Problem requirements: Look through the data for the string "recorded". Copy every line where it is found.

[[ Source data, beginning ]]

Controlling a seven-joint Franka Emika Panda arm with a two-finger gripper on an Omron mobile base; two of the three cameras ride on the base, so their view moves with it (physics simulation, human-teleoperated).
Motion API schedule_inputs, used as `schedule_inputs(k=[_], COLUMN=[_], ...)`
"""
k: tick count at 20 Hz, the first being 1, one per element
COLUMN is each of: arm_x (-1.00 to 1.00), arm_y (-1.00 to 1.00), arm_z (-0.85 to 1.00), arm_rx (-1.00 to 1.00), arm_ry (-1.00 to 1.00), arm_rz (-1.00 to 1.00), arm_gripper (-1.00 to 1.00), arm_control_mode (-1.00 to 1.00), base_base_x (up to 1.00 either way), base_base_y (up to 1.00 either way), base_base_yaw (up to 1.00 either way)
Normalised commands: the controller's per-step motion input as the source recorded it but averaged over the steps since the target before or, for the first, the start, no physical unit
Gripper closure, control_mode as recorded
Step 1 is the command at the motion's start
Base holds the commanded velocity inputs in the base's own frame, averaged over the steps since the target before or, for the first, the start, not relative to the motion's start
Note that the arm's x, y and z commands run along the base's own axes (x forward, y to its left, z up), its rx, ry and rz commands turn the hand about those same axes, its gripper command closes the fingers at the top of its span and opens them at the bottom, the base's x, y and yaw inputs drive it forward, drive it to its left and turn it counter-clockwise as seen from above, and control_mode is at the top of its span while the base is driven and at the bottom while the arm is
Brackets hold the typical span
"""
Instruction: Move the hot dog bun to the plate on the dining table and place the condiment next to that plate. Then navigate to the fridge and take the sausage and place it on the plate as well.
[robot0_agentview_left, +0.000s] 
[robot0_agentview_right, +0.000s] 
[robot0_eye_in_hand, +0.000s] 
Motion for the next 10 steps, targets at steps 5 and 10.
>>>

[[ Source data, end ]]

Answer section:
Normalised commands: the controller's per-step motion input as the source recorded it but averaged over the steps since the target before or, for the first, the start, no physical unit
Gripper closure, control_mode as recorded

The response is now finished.